The responsibility for handling challenging situations, and the feelings associated with them, is our own. But developing the awareness of personal responsibility and utilizing internal strengths to manage challenges is a life-long, developmental process. To understand what coping means, remember some of the terms and skills that we have taught, and then applying them at the right time is no easy task. Our program does not presume that we can install coping “software” inside the minds of our campers. But we can lay a few bricks to help establish a stronger foundation for handling life's challenges. We can also foster a feeling of accomplishment by the way activities are engineered. When children leave the program, we want them to have a vocabulary for coping, an awareness of resources they have within to cope, and the “can do” feeling that comes from accomplishment.
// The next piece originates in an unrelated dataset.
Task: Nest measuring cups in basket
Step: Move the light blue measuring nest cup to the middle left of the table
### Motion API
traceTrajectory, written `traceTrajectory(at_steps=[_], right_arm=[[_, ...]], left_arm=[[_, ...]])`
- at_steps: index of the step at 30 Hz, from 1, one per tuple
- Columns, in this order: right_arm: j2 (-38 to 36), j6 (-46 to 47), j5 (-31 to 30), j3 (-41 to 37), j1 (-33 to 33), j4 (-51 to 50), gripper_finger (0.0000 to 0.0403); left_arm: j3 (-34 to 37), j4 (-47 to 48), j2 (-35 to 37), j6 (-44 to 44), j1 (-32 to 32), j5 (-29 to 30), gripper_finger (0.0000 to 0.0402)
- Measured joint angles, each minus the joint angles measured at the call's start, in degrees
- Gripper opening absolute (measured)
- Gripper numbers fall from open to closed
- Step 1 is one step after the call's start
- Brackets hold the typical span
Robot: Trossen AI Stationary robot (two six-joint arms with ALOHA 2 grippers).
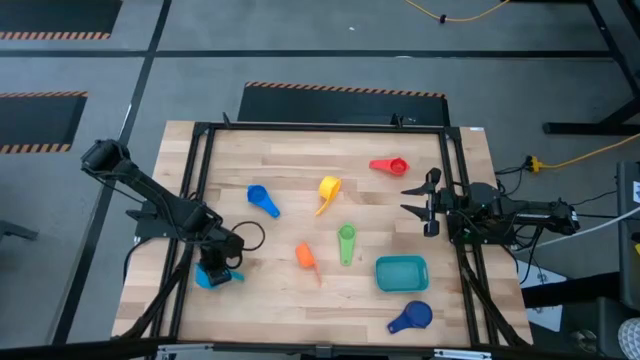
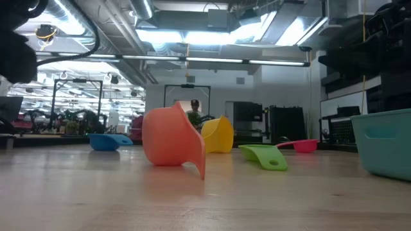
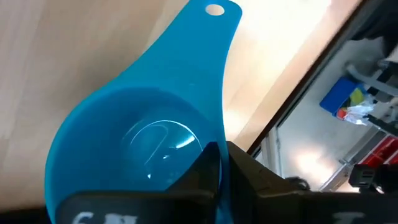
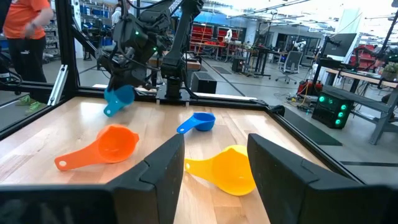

The reason parents are so involved in Challenges is that we know that the “seedling” skills of Challenges Resiliency must be cultivated at home and at school. The “cross-fertilization” of Challenges tools to everyday life can only be nurtured in everyday tasks such as resolving a difference with a sibling, calling a friend to spend the night, tackling an impossible-looking math problem, or reciting a poem in class. We may operate in a “hothouse” to plant certain seeds and stimulate an awareness of resiliency, but parents are on the front line to remind, reinforce, prompt, and encourage the application of these strategies in children's daily challenges.